PROBLEM DESCRIPTION> The reply should reproduce every line of the data below word for word, minus any images.
--- RECORDED DATA Enclosed Below ---
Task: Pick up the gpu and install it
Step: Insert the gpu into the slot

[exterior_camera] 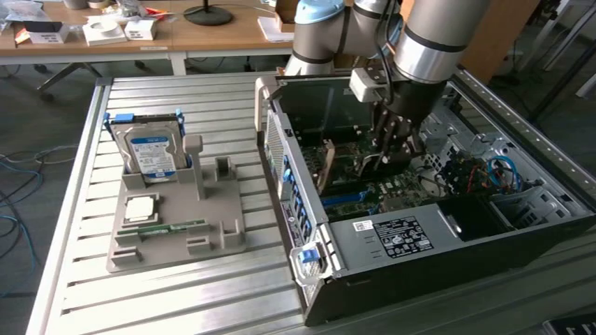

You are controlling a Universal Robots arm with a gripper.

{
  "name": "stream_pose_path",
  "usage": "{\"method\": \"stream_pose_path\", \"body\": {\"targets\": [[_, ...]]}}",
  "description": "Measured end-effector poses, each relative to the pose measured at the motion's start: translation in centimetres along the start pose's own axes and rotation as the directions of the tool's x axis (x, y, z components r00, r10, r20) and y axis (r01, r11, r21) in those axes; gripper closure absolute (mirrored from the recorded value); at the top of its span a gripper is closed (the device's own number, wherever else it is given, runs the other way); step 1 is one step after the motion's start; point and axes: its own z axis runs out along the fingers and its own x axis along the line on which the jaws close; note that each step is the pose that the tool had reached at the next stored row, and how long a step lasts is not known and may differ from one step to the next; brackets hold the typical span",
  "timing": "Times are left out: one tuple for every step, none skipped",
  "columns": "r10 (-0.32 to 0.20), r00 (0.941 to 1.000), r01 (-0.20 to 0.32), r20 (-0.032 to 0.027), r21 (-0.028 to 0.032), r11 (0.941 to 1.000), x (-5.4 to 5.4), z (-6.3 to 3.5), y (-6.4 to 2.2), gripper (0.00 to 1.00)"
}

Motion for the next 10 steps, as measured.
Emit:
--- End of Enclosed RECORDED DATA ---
RESPONSE BELOW>
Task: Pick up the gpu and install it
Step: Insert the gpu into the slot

[exterior_camera] 

You are controlling a Universal Robots arm with a gripper.

{
  "name": "stream_pose_path",
  "usage": "{\"method\": \"stream_pose_path\", \"body\": {\"targets\": [[_, ...]]}}",
  "description": "Measured end-effector poses, each relative to the pose measured at the motion's start: translation in centimetres along the start pose's own axes and rotation as the directions of the tool's x axis (x, y, z components r00, r10, r20) and y axis (r01, r11, r21) in those axes; gripper closure absolute (mirrored from the recorded value); at the top of its span a gripper is closed (the device's own number, wherever else it is given, runs the other way); step 1 is one step after the motion's start; point and axes: its own z axis runs out along the fingers and its own x axis along the line on which the jaws close; note that each step is the pose that the tool had reached at the next stored row, and how long a step lasts is not known and may differ from one step to the next; brackets hold the typical span",
  "timing": "Times are left out: one tuple for every step, none skipped",
  "columns": "r10 (-0.32 to 0.20), r00 (0.941 to 1.000), r01 (-0.20 to 0.32), r20 (-0.032 to 0.027), r21 (-0.028 to 0.032), r11 (0.941 to 1.000), x (-5.4 to 5.4), z (-6.3 to 3.5), y (-6.4 to 2.2), gripper (0.00 to 1.00)"
}

Motion for the next 10 steps, as measured.
Emit:

Output is finished, and nothing else is required.